===== Available data =====

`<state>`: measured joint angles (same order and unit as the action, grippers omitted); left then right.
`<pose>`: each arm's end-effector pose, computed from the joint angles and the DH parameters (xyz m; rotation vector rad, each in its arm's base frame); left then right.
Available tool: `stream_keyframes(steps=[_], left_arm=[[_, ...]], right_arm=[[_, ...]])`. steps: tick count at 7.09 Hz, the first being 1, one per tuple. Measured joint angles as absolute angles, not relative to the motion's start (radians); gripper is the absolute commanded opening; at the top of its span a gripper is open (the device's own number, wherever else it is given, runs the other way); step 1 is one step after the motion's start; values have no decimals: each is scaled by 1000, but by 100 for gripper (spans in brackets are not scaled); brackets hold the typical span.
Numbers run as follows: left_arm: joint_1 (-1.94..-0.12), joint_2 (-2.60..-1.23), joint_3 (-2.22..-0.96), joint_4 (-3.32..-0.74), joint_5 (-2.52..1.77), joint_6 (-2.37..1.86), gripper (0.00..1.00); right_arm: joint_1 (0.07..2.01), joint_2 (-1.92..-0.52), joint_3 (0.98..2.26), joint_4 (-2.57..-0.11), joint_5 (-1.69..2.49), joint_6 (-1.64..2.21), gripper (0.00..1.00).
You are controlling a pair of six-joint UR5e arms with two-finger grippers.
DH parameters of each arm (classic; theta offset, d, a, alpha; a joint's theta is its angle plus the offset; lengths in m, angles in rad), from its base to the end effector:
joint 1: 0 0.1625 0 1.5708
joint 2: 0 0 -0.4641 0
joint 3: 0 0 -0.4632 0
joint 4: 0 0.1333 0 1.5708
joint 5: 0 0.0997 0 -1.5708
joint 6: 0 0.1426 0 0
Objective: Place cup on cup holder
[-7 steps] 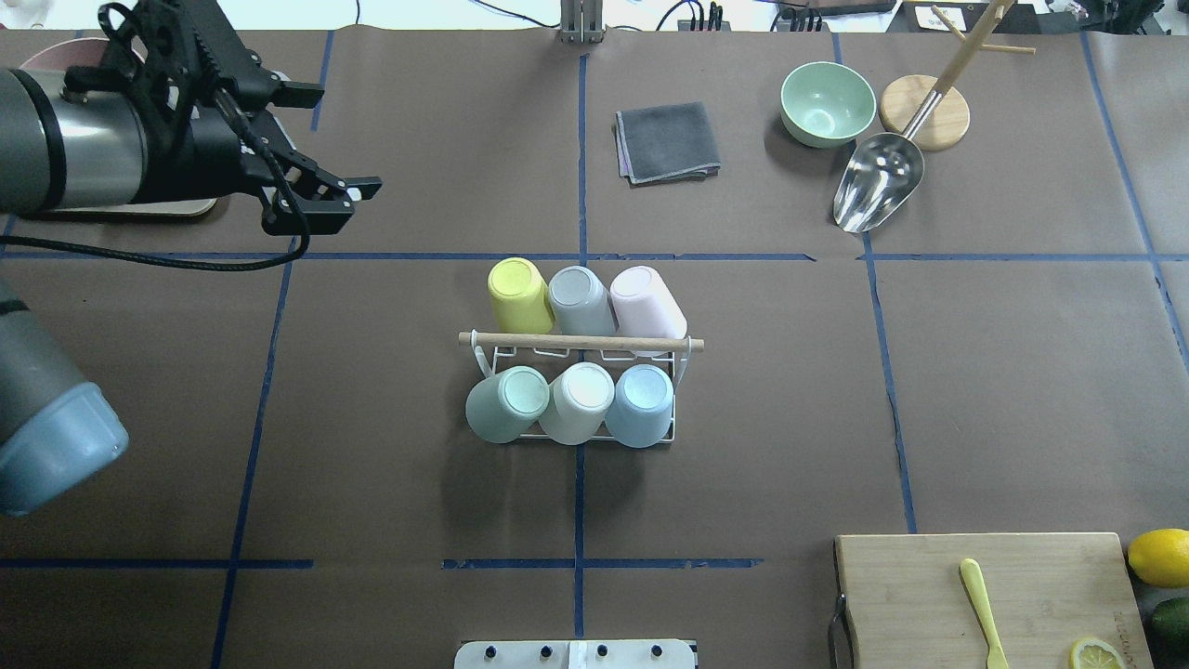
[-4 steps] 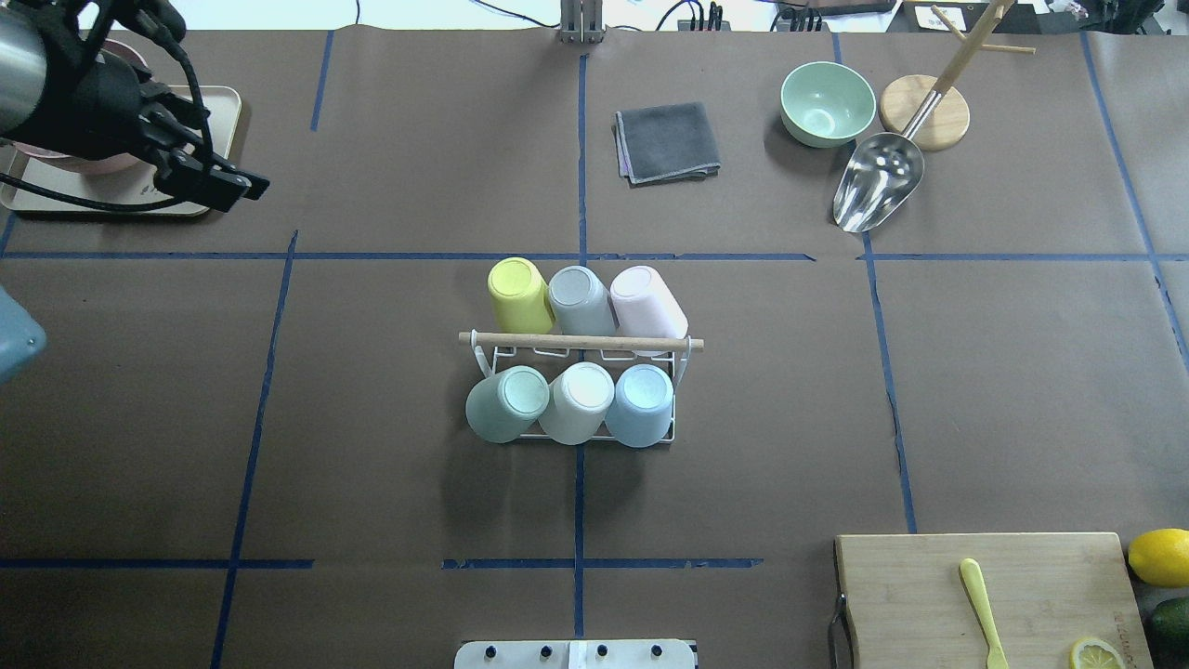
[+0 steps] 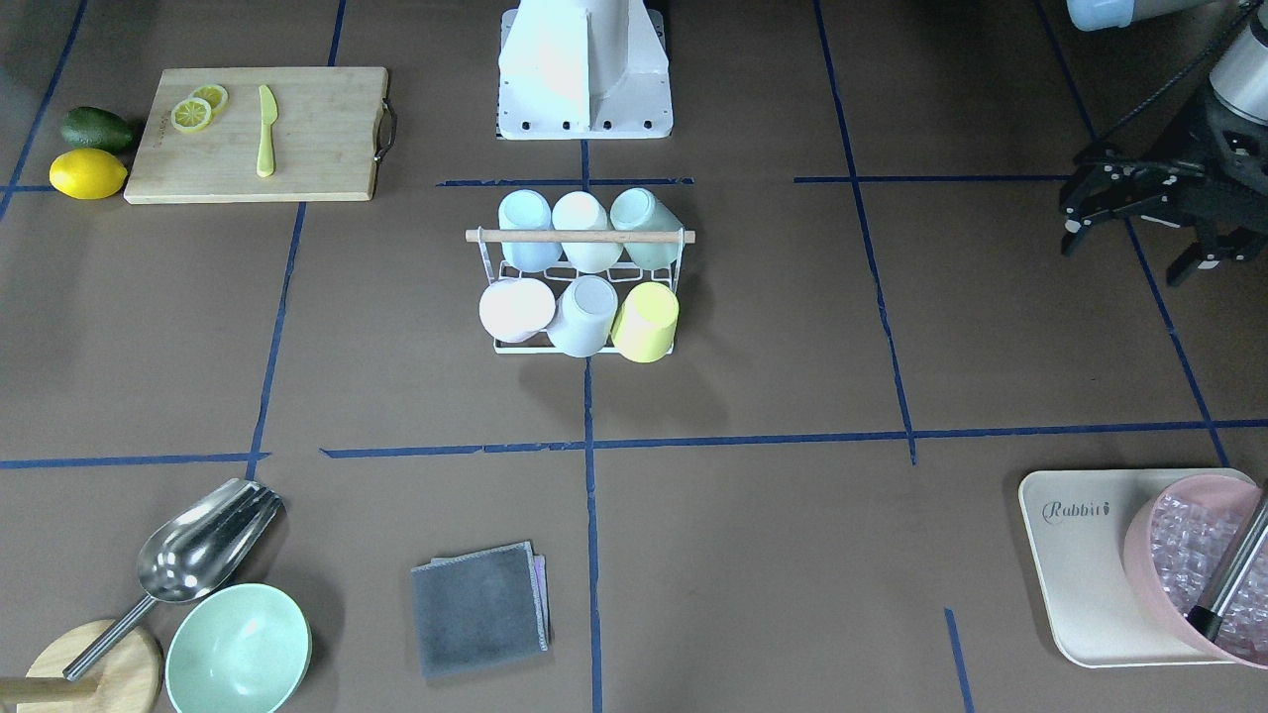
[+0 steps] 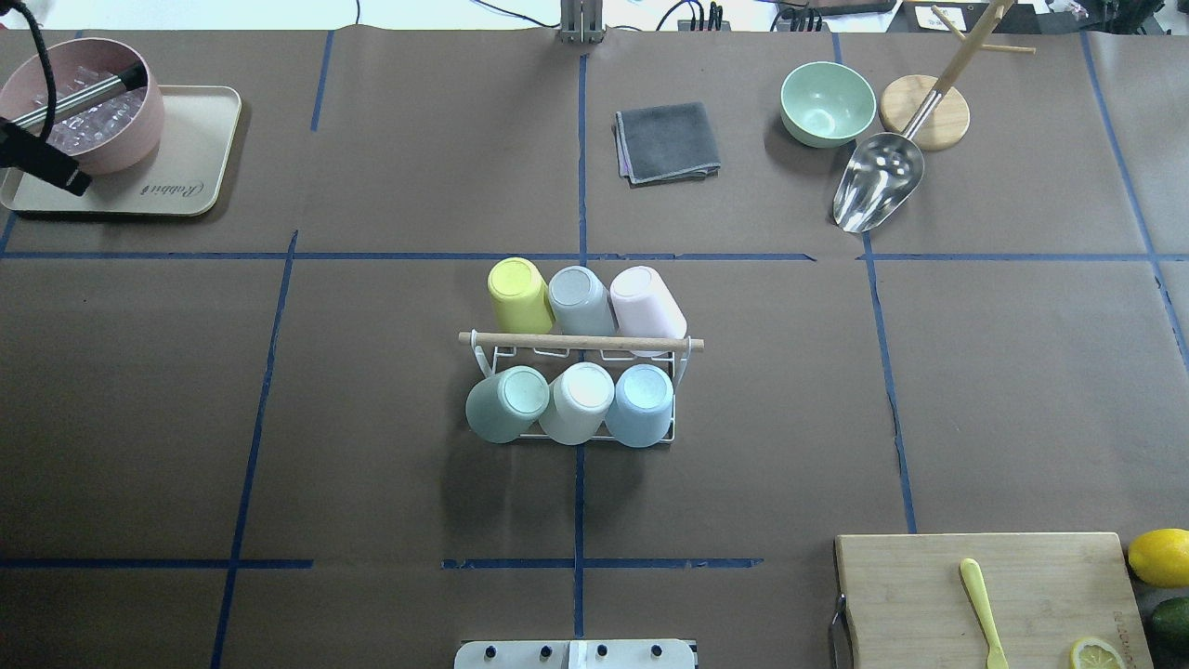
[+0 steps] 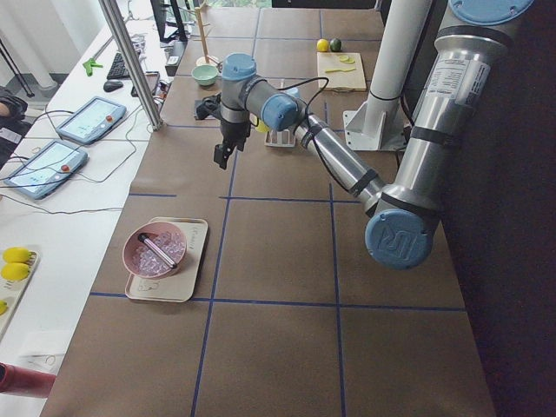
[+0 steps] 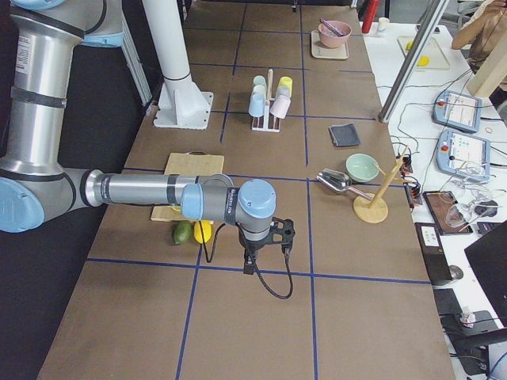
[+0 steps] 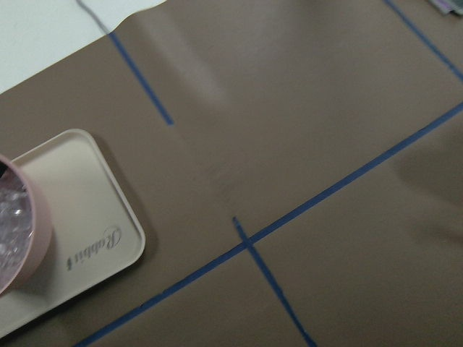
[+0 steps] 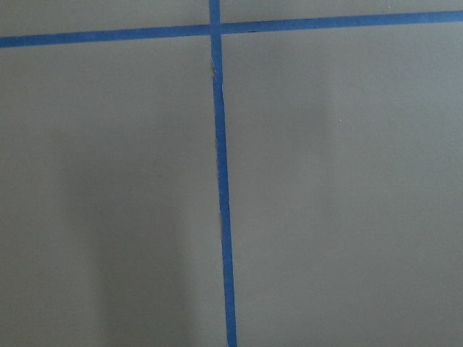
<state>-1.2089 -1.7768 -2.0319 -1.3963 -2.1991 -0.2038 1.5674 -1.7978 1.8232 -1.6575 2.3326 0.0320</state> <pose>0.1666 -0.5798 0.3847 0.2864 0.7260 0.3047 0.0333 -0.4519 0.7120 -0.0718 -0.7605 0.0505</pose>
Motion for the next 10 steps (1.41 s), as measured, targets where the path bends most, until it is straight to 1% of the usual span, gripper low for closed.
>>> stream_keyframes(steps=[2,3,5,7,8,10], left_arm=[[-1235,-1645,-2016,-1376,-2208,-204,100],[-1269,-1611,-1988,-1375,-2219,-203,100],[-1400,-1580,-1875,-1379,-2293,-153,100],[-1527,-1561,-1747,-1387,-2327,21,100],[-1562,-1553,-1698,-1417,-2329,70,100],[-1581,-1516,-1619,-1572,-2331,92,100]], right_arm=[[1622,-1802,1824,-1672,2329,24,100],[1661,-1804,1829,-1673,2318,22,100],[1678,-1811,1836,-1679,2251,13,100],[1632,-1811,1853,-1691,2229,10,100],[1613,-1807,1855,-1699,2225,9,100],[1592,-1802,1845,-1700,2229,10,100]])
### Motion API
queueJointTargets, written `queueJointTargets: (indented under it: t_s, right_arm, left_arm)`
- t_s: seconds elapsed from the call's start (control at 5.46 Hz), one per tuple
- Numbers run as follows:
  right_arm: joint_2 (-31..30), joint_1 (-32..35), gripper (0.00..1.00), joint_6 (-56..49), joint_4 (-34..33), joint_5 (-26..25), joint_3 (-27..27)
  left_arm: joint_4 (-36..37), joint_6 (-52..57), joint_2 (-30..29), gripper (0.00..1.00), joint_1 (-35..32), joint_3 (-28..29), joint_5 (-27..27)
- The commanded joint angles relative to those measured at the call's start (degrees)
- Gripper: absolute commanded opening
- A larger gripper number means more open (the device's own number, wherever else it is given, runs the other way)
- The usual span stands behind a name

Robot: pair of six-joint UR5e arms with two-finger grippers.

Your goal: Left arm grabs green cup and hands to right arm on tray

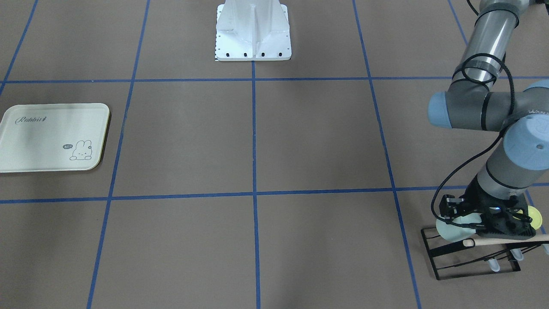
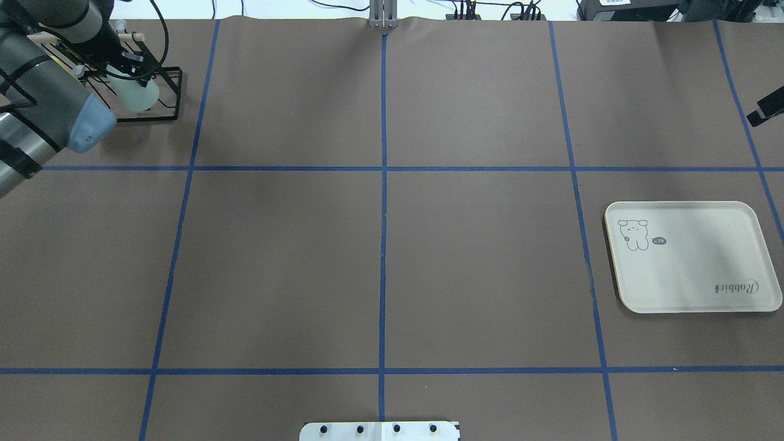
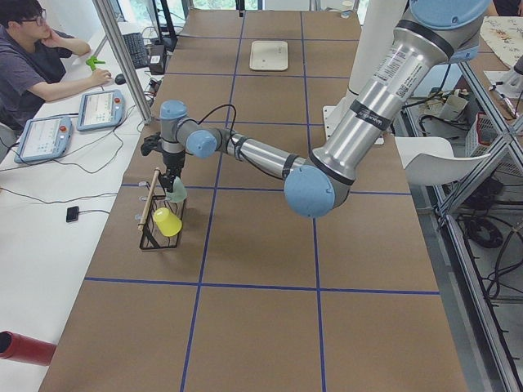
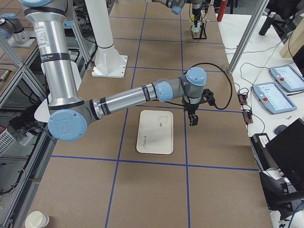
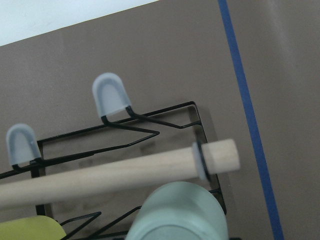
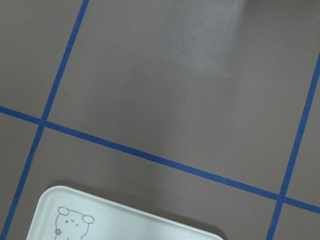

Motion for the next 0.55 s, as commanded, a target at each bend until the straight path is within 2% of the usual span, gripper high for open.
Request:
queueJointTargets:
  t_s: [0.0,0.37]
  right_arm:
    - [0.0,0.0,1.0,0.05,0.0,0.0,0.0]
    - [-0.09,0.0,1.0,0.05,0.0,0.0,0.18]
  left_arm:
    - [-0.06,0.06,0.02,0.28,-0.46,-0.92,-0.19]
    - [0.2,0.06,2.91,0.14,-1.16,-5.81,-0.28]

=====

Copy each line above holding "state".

`<state>`: measured joint angles (same order and unit as the action, grippers omitted); left then right.
<state>-1.2089 -1.7768 -2.0319 -1.3963 -2.1991 -0.2038 1.5674 -1.7978 1.8232 -1.6575 2.3326 0.0320</state> <pose>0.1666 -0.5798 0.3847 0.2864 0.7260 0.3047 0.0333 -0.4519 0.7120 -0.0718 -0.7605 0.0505</pose>

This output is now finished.